If we’re going to understand what constitutes good policy, we need to understand what constitutes a good moral theory. We can gain some insights from looking at the practices of moral philosophy. Yes, you knew damn well that when we started this, we would talk about the trolley problem.

So you’re in class, and your philosophy professor asks you why you chose to pull the lever, you say “More lives are better than fewer”, and then they hit you with the Surgeon variant of the problem. Why do they do that? What are we achieving when we pose moral dilemmas?

They’re fake people, but their pain is real.
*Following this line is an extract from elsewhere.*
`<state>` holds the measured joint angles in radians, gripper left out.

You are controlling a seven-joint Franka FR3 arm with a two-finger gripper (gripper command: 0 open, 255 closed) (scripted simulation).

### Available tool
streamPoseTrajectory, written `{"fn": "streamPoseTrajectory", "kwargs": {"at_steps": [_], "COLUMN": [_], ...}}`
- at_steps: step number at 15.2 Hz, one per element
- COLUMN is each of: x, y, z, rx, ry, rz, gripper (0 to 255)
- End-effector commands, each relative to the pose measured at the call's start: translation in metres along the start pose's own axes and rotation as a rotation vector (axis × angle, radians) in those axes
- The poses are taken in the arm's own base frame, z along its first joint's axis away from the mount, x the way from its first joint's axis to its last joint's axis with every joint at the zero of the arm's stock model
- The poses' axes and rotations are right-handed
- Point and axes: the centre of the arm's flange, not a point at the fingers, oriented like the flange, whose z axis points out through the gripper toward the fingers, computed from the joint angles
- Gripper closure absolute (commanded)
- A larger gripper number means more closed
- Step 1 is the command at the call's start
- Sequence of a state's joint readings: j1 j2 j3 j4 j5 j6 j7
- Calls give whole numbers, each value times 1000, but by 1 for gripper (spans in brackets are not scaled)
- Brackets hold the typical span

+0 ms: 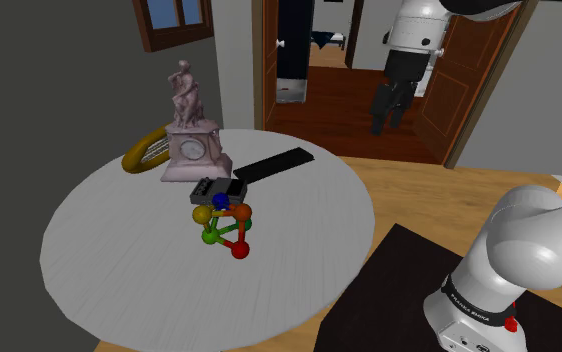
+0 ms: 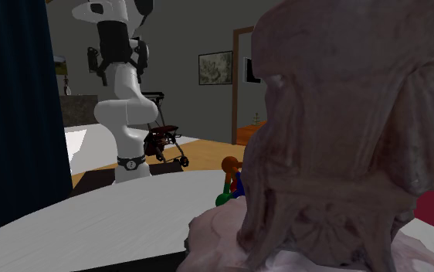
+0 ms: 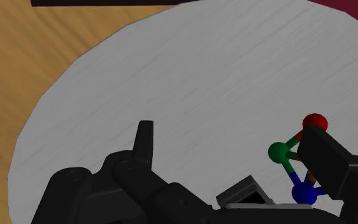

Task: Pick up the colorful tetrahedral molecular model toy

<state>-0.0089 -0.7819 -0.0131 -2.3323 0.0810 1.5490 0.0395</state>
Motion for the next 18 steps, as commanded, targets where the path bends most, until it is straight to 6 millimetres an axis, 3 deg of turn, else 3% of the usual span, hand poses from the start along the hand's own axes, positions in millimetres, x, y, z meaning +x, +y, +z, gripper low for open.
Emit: {"fn": "streamPoseTrajectory", "kwargs": {"at_steps": [1, 18], "x": [0, 113], "y": [0, -150], "z": [0, 121], "rx": [0, 23], "ry": [0, -20], "rz": [0, -14], "gripper": [0, 0]}}
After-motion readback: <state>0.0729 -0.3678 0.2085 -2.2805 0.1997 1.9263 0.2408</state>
Does that make sense?
Pictured: My partner explaining why reality TV is enjoyable The Good Place’s take on the trolley problem

Your professor is, for each dilemma, getting you to state your intuitive moral preferences over two specified timelines (one in which you pull the lever, and the one in which you don’t). Then you’re supposed to state a rule that consistently represents your moral preferences over all possible dilemmas. And if your proposed rule fails to account for the next contrived dilemma your professor throws at you, you’ve done something wrong. It’s essentially the same as scientific falsification, except we use thought experiments.
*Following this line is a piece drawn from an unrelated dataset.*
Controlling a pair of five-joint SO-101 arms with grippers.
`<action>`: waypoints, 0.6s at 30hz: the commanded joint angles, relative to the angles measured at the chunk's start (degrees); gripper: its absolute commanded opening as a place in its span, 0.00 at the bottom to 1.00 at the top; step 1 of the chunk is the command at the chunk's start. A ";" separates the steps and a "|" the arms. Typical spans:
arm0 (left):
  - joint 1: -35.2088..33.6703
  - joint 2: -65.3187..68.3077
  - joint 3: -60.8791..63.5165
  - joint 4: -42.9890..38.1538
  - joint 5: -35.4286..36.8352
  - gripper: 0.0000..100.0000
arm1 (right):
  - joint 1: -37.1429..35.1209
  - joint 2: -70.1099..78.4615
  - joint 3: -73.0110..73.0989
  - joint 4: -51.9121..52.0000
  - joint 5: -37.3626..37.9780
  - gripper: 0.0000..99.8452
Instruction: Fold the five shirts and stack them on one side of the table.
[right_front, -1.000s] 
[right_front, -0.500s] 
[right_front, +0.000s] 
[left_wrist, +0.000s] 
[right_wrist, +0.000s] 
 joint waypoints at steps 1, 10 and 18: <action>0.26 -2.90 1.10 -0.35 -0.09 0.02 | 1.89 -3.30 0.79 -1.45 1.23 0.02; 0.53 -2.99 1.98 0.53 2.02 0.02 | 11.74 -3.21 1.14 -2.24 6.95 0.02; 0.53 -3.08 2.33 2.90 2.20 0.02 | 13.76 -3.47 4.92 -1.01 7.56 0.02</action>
Trolley problems are just “Would you Rather” but for adults
People in the philosophy biz often get away with questions that no one else can ask

Now you might wonder, if moral intuitions arbitrate which moral rules are “correct”, why not just use moral intuition to evaluate these dilemmas? What is the point of a moral rule? Well, they have several purposes:

  • Unless we’re born with moral intuitions that are perfectly accurate, we’re going to have some priors that are wrong.
  • Sometimes our moral priors are outright contradictory. For example, “Violence is never moral” and “Culture determines morality” contradict because of the possibility of violent cultures.
  • Sometimes our stated justifications for our moral intuitions are contradictory, but those intuitions could be represented with a non-contradictory moral rule.
  • Often, our intuitive ranking will be incomplete, which makes moral decisions difficult even if we could perfectly predict the consequences.

Finding a moral rule helps us to correct poor moral intuitions, explain our good moral intuitions with more clarity, and guide us where our intuitions don’t exist.
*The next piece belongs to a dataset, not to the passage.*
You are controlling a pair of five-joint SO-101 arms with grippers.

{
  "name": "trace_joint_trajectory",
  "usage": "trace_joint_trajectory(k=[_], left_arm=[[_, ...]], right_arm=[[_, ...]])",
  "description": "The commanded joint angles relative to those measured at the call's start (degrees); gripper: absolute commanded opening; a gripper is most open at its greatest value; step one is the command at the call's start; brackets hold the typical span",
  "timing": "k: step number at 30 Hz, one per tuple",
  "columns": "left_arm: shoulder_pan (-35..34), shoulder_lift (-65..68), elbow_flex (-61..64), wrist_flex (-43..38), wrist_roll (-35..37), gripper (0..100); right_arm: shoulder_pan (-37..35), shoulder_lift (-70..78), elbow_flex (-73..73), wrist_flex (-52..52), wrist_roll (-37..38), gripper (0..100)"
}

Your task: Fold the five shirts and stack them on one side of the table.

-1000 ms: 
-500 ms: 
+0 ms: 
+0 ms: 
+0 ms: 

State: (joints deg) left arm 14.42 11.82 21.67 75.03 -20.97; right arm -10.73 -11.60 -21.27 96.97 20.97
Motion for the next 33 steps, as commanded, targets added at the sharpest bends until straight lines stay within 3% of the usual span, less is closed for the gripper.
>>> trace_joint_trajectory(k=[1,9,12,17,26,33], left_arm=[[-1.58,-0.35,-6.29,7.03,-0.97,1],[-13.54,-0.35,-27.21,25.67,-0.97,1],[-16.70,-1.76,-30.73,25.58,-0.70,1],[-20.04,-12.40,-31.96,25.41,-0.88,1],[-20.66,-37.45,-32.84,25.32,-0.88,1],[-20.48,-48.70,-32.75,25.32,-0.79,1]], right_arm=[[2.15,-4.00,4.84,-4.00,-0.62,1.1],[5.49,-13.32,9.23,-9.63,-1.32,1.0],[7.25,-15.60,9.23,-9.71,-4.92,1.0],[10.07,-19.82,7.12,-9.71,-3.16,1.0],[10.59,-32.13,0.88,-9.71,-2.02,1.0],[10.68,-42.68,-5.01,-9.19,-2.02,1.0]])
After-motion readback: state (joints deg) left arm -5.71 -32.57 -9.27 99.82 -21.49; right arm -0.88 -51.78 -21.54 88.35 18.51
Our view of thinking of moral rules as summarising moral preferences over timelines works not just for consequentialist theories, but for all moral theories that meet some fairly general criteria (namely, completeness and transitivity).

Here’s to feeling good all the time
Even the really dumb ones

How are we going to link this to goals?

Now this part is extremely important. If we’re clever about how we represent each timeline, and how we represent each goal, we can mathematically connect goals to morality. The most elegant representation, if I do say so myself, is the following.

Let each timeline be the set containing all statements that are empirically true at all times and places within that timeline. For example, “[Unique identifier for you] is reading [unique identifier for this sentence]” would not be in the representation of the timeline that we exist in, because once you begin the next sentence, it’s no longer true. Instead, the statement would have to say something like “[Unique identifier for you] read [unique identifier for that sentence] during [the time period at which you read that sentence]”. For brevity’s sake, the remaining example statements won’t contain unique identifiers or time periods, as the precise meaning of the statements should be clear from the context.

The Hulk solves time travel
What? I see this wordy explanation as an absolute win.

Now if you’re a stickler, and I know some of you are (yes, I’m pointing at you), you’re probably thinking “But we can’t actually talk about timelines, because at best, we only make educated guesses about the future.” So let’s incorporate uncertainty by using “timeline forecasts”.

Let’s represent these forecasts as the set of all predictions that we would make about a particular timeline right now. For example, the pull-the-lever forecast contains the statement “The five live with a credence of 1”. Note that each forecast can roughly be thought of as a probability distribution of timelines.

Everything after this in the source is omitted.